# Parameter Estimation Simulations

This notebook provides an overview of how the parameter estimation simulations presented in the paper "A Fisher Scoring approach for crossed multiple-factor Linear Mixed Models" were performed using the code available in this repository. 

As the simulations in the paper were run on a SGE cluster set-up (and the scripts used were specific to the cluster and software employed), we provide details on how to run individual simulations and how to combine the results from simulations which have already been run but do not provide scripts for submitting jobs to a cluster. This notebook should make it clear how the simulations can be run on a cluster but, to do so, you will need to write your own cluster-specific scripts for the actual job submission. The file `src/Simulations/LMMPaperSim.sh` provides some initial bash scripts which may help you to do this.

## Python Imports

In [None]:
# Package imports
import numpy as np
import scipy
import os
import shutil
import glob
import sys
import pandas as pd
import time

# Import modules from elsewhere in the repository.
module_path = os.path.abspath(os.path.join('..'))
if module_path not in sys.path:
    sys.path.append(os.path.join(module_path,"src","Simulations"))
    sys.path.append(os.path.join(module_path,"src","lib"))
    
from genTestDat import genTestData2D, prodMats2D
from LMMPaperSim import *
from est2d import *
from npMatrix2d import *

## Running a simulation

The function `runSim`, which can be found in `LMMPaperSim.py`, can be used to run a single simulation instance. It takes the following inputs:

 - `simInd`: An index to represent the simulation. All output for this simulation will be saved in files with the index specified by this argument. The simulation with index 1 will also perform any necessary additional setup and should therefore be run before any others.
 - `desInd`: Integer value between 1 and 3 representing which design to run. The designs are as follows:
   - `Design 1: nlevels=[50], nraneffs=[2]`
   - `Design 2: nlevels=[50,10], nraneffs=[3,2]`
   - `Design 3: nlevels=[100,50,10], nraneffs=[4,3,2]`
 - `OutDir`: The output directory.
 - `mode`: String indicating whether to run parameter estimation simulations (`mode='param'`) or T statistic simulations (`mode='Tstat'`).
 - `REML`: Boolean indicating whether to use ML or ReML estimation. 

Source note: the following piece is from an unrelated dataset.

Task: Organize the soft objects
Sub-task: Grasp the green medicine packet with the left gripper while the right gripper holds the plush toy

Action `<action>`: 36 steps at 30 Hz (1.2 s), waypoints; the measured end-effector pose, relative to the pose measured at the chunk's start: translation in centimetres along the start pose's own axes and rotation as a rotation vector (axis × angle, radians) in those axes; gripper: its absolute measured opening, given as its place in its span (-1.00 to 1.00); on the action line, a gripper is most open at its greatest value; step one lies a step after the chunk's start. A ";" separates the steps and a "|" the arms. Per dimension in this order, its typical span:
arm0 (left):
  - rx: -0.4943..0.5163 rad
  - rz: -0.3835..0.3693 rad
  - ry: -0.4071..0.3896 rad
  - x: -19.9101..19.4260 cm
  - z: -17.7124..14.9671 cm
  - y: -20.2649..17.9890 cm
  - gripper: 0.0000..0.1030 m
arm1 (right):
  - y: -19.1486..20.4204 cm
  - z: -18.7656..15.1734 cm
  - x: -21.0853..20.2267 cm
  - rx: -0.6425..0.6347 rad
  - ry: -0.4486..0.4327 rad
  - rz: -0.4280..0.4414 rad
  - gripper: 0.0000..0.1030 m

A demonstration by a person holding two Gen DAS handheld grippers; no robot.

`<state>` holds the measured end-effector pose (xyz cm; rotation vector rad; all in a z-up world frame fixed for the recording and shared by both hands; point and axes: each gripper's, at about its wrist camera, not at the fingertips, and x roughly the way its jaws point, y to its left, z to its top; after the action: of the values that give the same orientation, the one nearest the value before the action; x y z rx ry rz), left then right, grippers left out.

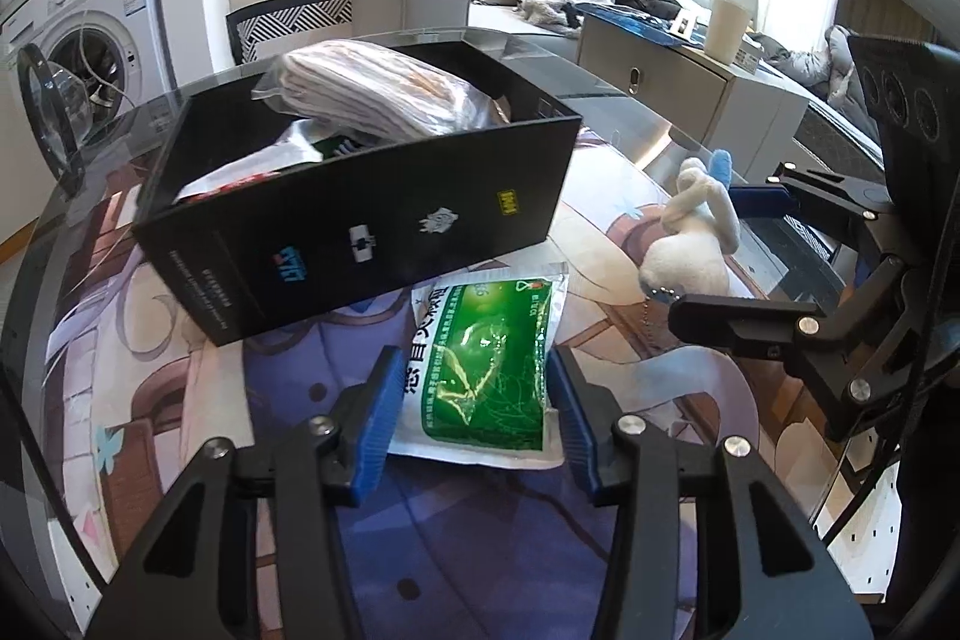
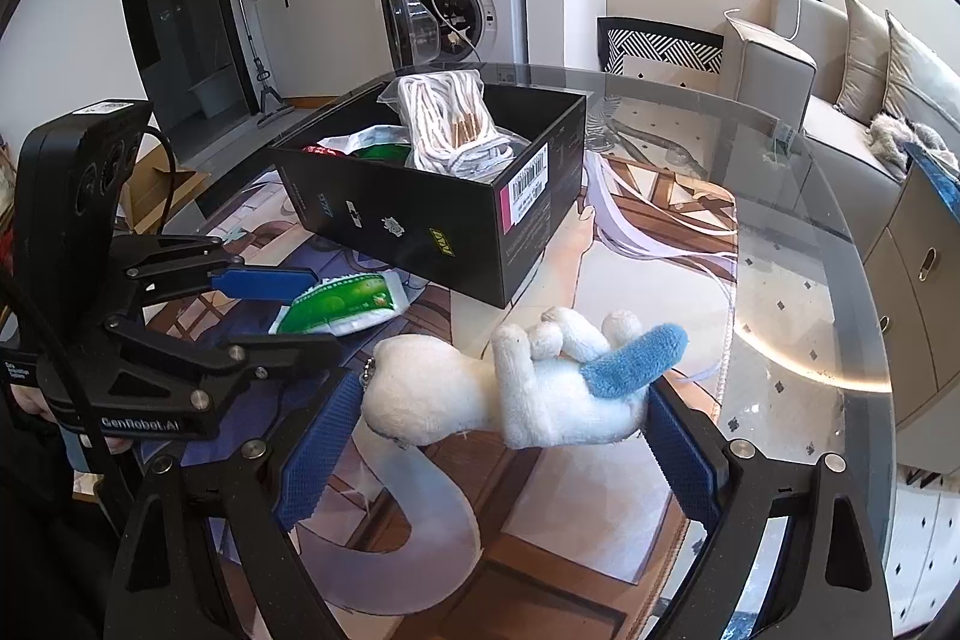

An example of how this function can be used is given below:

In [None]:
# Run a simulation with index 1
simInd = 1

# Use design 2
desInd = 2

# Set output directory
OutDir = os.path.join(module_path,"data","ParamSimulation")

# Make the output directory if it doesn't exist already.
if not os.path.isdir(OutDir):
    os.mkdir(OutDir)

# Run a simulation
runSim(simInd, desInd, OutDir, mode='param', REML=False)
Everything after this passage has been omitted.